In the end, Johnson doesn’t propose to eat the rich, but rather gives them at least the possibility of rehabilitation and redemption. Ransom should and must be punished for his crimes, but Johnson leaves the fate of the rest of the Thrombeys in Marta’s kind hands, which is probably more than they deserve. “I should help them, right?” Marta asks Blanc and it seems like she is strongly considering it. Because she’s not like the Thrombeys. She didn’t grow up believing that she is better or worse than anyone else as a direct result of the circumstances of her birth.

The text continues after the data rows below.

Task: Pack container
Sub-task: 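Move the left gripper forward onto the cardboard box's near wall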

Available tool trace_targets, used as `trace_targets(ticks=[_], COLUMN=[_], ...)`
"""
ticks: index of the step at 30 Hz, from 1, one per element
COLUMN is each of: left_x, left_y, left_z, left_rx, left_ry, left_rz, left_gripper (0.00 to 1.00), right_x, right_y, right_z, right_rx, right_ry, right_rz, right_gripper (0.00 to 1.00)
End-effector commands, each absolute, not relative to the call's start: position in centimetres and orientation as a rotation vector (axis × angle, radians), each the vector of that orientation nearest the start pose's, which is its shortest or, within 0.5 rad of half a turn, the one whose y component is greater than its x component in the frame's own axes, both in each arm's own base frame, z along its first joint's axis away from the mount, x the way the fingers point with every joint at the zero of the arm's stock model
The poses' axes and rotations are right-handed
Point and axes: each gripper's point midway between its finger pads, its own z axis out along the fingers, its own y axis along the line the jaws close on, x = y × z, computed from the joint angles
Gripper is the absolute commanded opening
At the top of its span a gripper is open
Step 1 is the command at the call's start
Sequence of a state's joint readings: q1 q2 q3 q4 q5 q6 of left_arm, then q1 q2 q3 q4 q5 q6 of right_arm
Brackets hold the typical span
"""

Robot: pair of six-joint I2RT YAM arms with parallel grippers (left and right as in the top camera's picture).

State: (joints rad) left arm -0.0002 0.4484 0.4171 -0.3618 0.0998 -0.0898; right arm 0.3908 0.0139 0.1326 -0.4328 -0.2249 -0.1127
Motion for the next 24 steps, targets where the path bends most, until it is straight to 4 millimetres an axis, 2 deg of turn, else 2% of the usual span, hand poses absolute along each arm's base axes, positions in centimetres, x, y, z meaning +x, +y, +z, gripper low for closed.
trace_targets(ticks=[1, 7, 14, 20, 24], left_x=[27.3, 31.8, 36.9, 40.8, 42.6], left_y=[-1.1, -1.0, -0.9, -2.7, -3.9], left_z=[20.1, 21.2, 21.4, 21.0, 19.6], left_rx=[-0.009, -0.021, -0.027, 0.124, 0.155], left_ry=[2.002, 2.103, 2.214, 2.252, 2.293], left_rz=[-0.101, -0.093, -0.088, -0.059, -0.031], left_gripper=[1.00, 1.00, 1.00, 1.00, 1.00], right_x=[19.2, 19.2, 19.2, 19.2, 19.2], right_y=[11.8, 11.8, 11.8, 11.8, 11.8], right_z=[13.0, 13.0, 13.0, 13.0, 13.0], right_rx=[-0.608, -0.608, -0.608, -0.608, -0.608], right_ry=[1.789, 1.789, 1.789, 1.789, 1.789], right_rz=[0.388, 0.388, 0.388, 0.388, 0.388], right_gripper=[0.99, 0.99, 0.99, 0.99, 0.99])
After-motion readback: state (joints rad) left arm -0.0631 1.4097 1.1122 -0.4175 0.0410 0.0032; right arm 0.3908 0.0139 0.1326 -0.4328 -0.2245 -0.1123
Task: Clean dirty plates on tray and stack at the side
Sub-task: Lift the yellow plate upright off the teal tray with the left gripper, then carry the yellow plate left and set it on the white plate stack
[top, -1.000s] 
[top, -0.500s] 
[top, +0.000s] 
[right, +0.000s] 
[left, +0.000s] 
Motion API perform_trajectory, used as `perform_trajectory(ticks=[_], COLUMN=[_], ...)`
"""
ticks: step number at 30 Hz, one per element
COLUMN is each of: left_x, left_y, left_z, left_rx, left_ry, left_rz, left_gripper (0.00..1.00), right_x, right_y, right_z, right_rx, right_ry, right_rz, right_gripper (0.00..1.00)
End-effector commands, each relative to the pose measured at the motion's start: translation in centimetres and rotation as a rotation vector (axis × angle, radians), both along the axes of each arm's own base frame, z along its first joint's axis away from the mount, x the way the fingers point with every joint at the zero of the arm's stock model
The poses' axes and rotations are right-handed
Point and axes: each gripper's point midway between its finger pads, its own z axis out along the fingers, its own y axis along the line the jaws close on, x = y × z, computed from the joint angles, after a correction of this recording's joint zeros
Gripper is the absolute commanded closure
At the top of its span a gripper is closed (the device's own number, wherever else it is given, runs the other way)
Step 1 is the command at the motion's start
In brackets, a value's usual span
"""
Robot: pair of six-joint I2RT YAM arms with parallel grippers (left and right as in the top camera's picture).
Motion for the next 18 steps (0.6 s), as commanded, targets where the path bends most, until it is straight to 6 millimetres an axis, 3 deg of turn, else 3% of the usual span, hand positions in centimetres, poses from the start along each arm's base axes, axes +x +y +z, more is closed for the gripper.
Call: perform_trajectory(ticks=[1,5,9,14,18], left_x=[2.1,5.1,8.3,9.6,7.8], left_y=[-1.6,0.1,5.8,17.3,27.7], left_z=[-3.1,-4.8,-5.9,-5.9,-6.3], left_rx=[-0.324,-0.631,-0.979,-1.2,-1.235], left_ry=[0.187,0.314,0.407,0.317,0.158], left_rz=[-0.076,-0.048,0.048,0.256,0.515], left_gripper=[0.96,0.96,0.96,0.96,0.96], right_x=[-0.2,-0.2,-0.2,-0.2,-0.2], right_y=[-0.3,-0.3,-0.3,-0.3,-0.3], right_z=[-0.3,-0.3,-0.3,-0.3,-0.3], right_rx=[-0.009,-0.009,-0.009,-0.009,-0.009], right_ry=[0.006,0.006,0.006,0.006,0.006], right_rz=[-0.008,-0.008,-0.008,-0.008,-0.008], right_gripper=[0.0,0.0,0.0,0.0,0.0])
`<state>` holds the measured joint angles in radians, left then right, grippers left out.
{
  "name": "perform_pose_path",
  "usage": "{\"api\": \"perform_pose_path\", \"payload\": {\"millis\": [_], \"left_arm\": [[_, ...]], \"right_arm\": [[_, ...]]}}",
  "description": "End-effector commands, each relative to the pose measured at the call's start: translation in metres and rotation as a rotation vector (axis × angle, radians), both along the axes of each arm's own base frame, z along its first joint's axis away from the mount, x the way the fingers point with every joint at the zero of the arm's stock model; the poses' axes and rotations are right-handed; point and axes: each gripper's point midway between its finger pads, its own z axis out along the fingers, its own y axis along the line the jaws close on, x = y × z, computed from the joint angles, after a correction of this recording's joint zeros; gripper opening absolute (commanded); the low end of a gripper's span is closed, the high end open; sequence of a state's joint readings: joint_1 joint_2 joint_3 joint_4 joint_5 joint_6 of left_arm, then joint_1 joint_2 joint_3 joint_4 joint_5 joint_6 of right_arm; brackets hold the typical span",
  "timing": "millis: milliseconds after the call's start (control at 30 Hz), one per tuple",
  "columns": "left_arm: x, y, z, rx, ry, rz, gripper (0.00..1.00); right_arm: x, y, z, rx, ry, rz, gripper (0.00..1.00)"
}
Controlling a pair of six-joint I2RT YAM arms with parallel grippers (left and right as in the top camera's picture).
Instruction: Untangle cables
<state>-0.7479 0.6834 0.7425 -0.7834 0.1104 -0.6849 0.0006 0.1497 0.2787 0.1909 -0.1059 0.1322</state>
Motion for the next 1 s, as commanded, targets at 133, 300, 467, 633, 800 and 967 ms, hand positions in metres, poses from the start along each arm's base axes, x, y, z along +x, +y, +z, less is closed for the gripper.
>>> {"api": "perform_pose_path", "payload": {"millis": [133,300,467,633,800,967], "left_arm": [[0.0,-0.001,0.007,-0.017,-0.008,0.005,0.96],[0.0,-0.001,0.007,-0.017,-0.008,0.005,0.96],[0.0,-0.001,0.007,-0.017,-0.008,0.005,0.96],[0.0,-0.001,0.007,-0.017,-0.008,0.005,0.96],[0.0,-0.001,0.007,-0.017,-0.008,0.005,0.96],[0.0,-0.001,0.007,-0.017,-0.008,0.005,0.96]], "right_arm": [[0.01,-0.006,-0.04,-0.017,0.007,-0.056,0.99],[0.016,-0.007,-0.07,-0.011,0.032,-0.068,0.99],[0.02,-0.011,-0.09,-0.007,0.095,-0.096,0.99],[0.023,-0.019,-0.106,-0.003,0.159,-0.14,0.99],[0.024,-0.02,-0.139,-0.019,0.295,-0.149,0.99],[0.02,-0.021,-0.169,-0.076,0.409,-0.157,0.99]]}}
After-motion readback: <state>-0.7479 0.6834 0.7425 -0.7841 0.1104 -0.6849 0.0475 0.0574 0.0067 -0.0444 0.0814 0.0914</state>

Who knows? Maybe, after the credits have rolled, the story continues with Marta cutting off the Thrombeys completely, but I don’t think that’s what happens next. (My own personal head canon? They move to Schitt’s Creek and begin their rehabilitation alongside the Rozes.) Because while oppressors are partially fueled by the intense fear that the more equitable redistribution of resources and power would result in the oppressors becoming the oppressed, there are other ways forward.
In our current system of inequality, those in power need to believe, on some level, that those without power are less deserving of it in order to maintain the status quo. But “status quo” not need be a hopeless phrase; there are other systems possible, and in Johnson’s wildly empathetic stories, we see a glimmer of those possible futures.
Even with his most despicable of villains—like Knives Out‘s Ransom—he refuses to depict their villainy as inherent to their nature. Instead he shows how the toxicities of worlds, real (Knives Out) and imagined (The Last Jedi), are likely to nurture villainy within us. The moral suggests that, in order to make the world a better place, we need to make it a more equal one. It is so bold as to suggest that power doesn’t need to corrupt. That those who understand the responsibility of power could make different, kinder choices with it. In a genre that depends at least partially on an ending that surprises, this may be the most unpredictable outcome of all.